| WORK TO COMPLETE |
You are asked to filter the data below and copy every line holding "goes".
^^^^^^^^
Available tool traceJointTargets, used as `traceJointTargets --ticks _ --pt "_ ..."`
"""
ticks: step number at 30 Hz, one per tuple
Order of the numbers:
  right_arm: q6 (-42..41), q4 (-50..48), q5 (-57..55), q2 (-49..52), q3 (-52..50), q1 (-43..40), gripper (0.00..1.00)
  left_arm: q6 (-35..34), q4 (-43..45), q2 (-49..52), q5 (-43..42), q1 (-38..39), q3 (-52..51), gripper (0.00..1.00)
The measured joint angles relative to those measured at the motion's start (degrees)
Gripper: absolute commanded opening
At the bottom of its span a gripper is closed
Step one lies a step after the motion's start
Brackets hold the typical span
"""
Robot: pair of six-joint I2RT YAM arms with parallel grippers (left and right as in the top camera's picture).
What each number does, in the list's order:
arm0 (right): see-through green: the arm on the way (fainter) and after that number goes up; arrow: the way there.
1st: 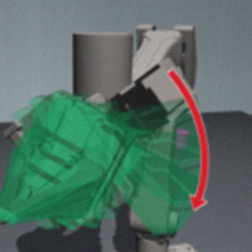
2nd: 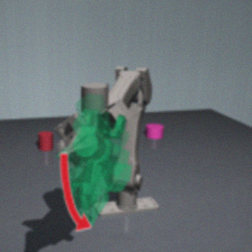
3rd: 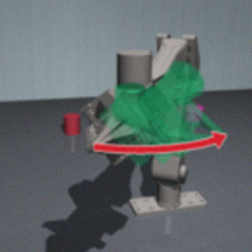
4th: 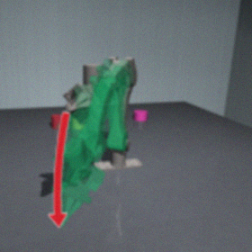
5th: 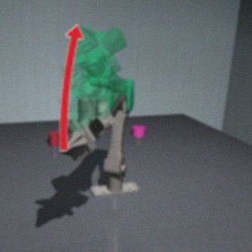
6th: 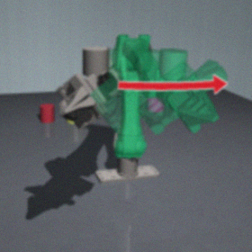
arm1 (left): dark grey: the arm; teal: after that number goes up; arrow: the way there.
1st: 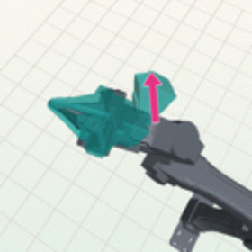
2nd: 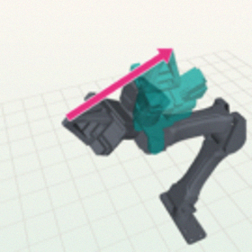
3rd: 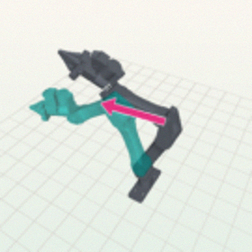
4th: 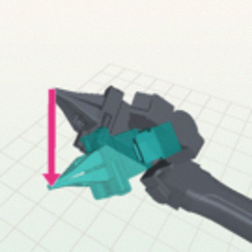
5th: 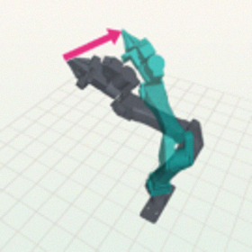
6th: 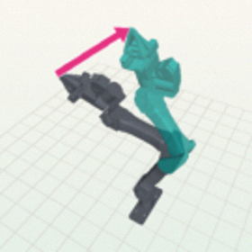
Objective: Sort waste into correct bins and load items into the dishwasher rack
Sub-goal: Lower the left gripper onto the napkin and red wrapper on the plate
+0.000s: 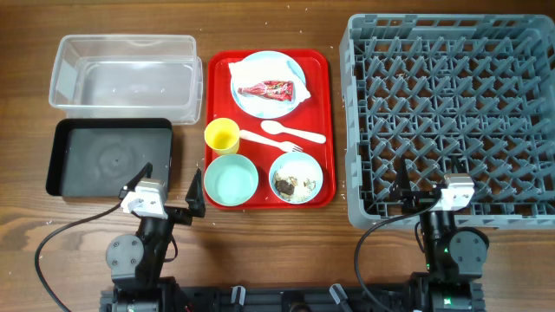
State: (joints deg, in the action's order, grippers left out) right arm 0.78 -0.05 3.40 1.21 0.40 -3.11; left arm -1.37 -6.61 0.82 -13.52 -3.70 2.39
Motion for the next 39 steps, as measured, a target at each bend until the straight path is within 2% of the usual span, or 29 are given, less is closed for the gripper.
traceJointTargets --ticks 28,35,39 --pt "0.0 0.0 0.0 0.0 0.0 0.0 1.0 0.0 0.0 0.0 0.0 0.0 0.0 1.0" --pt "8.5 -0.2 -0.9 0.0 0.0 0.0 1.0 0.0 0.7 0.0 0.0 0.0 0.0 1.0" --pt "10.0 -2.0 -0.6 0.0 0.0 0.0 1.0 -0.9 1.4 0.0 -0.3 0.0 -0.1 1.0"
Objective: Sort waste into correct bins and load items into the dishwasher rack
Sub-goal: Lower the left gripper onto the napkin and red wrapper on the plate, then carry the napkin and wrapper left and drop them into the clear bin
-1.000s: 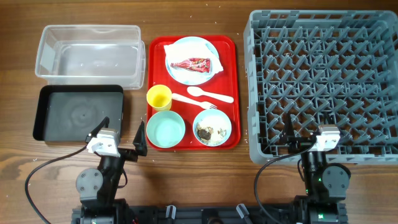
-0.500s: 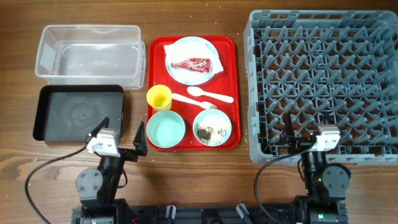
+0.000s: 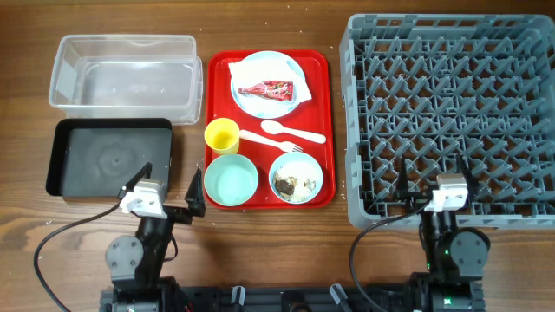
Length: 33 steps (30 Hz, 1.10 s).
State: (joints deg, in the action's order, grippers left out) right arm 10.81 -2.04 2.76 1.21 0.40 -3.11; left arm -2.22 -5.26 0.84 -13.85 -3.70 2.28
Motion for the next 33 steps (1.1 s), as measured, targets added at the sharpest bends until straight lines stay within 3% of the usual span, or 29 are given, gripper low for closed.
traceJointTargets --ticks 6,13,20,24,29,33 --pt "0.1 -1.0 6.3 1.2 2.9 0.0 1.0 -4.3 0.7 0.6 -1.9 0.0 1.0 1.0" --pt "0.5 2.1 12.2 17.6 21.3 0.0 1.0 -5.4 -4.0 16.6 -2.8 0.0 18.4 1.0" --pt "0.9 20.2 14.2 41.3 42.2 0.0 1.0 -5.6 -17.1 44.8 -3.1 0.4 44.4 1.0" --pt "0.9 34.0 14.9 56.7 58.3 0.0 1.0 -5.6 -34.2 65.4 -2.7 3.9 66.3 1.0" --pt "0.4 37.1 18.7 65.5 65.0 0.0 1.0 -5.6 -50.8 90.0 1.2 11.4 93.5 1.0" --pt "-6.1 38.0 20.2 69.0 65.0 0.0 1.0 -6.1 -45.7 101.0 0.7 16.7 98.0 1.0"
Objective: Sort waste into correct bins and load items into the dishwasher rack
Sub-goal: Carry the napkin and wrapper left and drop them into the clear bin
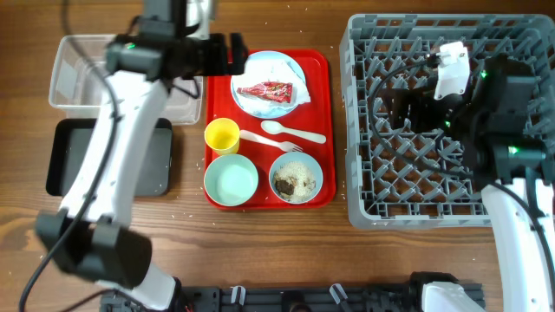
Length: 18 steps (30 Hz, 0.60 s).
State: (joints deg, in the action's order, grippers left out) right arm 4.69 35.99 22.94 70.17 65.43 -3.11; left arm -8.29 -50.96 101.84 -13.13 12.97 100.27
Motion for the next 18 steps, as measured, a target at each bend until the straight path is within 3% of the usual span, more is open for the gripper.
traceJointTargets --ticks 5,10,14,18 --pt "-3.4 2.0 0.3 1.9 0.0 0.0 1.0 2.4 6.3 10.2 -0.2 3.4 0.5 1.0" --pt "-3.6 2.4 0.4 2.0 0.0 0.0 1.0 14.2 10.5 22.4 0.8 5.6 0.5 1.0" --pt "-3.6 2.4 0.4 2.0 0.0 0.0 1.0 21.6 15.8 27.0 3.6 6.6 0.5 0.99" --pt "-3.6 2.6 0.4 2.0 0.0 0.0 1.0 24.2 20.7 29.2 5.4 6.7 0.5 0.97"
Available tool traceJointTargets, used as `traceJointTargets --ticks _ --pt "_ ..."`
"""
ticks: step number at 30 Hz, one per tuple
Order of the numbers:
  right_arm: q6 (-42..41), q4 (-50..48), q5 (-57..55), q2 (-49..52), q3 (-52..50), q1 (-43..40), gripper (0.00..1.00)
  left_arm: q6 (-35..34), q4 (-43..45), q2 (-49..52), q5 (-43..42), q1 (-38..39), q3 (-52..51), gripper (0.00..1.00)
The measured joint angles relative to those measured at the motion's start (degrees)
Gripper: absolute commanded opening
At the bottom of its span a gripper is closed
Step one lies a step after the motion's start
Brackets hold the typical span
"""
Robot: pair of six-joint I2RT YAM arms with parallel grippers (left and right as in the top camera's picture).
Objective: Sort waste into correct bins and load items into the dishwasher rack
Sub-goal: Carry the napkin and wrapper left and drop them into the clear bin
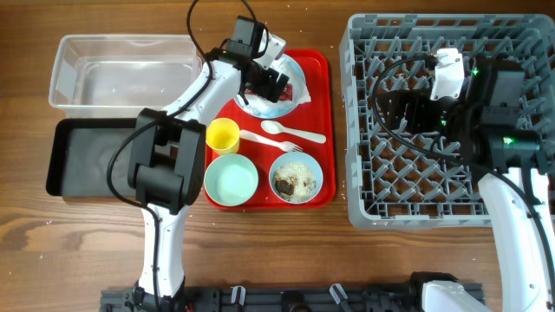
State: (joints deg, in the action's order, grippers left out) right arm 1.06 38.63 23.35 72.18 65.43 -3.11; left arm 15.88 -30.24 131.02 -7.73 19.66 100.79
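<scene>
On the red tray (327, 104) a pale blue plate (297, 68) lies at the far end. My left gripper (268, 80) hangs right over it, jaws apart, covering the red wrapper that lies on the plate. Nearer on the tray are a yellow cup (222, 136), a white spoon (293, 132), a white fork (267, 141), an empty teal bowl (231, 180) and a blue bowl with food scraps (296, 178). My right gripper (395, 110) hovers open and empty over the left part of the grey dishwasher rack (520, 52).
A clear plastic bin (121, 74) sits at the back left, with a black bin (87, 156) in front of it. My left arm crosses the black bin's right edge and the tray's left rim.
My left gripper was above the gap between the clear bin and the tray; now it is over the plate and the wrapper. The right arm has barely shifted over the rack.
At the two oldest moments both arms were folded at the table's front edge, grippers open. Then the left arm was stretched out beside the plate and the right one over the rack. Now the left gripper is on the plate.
</scene>
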Motion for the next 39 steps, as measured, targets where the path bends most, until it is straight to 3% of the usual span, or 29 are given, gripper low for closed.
traceJointTargets --ticks 3,5,7,8,14,21,24,28,34,36,38,39 --pt "0.0 0.0 0.0 0.0 0.0 0.0 1.0 1.0 0.5 2.0 1.0 0.0 0.1 0.82" --pt "0.0 0.0 0.0 0.0 0.0 0.0 1.0 1.5 -0.7 2.1 1.1 0.1 0.6 0.54" --pt "0.0 0.0 0.0 0.0 0.0 0.0 1.0 1.7 -2.8 2.1 1.4 0.1 1.1 0.16" --pt "0.0 0.0 0.0 0.0 0.0 0.0 1.0 1.5 -3.5 2.1 1.4 0.1 1.2 0.04" --pt "-0.2 0.0 0.0 0.0 0.0 0.0 1.0 0.2 -5.8 2.0 1.2 0.2 1.8 0.04" --pt "-0.4 0.0 0.0 0.0 0.0 0.0 1.0 -15.1 -11.4 -2.1 2.6 -1.7 4.6 0.04" --pt "-0.4 0.0 0.0 0.0 0.0 0.0 1.0 -20.9 -12.5 -11.0 2.9 -6.4 6.1 0.04" --pt "-0.4 -0.1 0.0 0.0 0.0 0.0 1.0 -23.6 -13.9 -20.3 3.2 -15.2 8.6 0.04" --pt "-0.4 -0.1 0.0 0.0 0.0 0.0 1.0 -24.8 -17.1 -16.3 3.6 -26.0 6.6 0.05" --pt "-0.4 -0.1 0.0 0.0 0.0 0.0 1.0 -24.8 -17.1 -14.5 3.6 -26.9 5.6 0.23" --pt "-0.4 -0.1 0.0 0.0 0.0 0.0 1.0 -25.3 -16.9 -12.5 3.6 -27.1 5.0 0.76" --pt "-0.4 -0.1 0.0 0.0 0.0 0.0 1.0 -25.3 -16.6 -11.3 3.6 -27.1 4.9 0.88"
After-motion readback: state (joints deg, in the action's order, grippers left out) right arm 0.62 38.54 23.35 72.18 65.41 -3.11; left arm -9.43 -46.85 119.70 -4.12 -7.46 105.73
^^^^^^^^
| ANSWER TO THIS PROBLEM |
arm0 (right): see-through green: the arm on the way (fainter) and after that number goes up; arrow: the way there.
arm1 (left): dark grey: the arm; teal: after that number goes up; arrow: the way there.

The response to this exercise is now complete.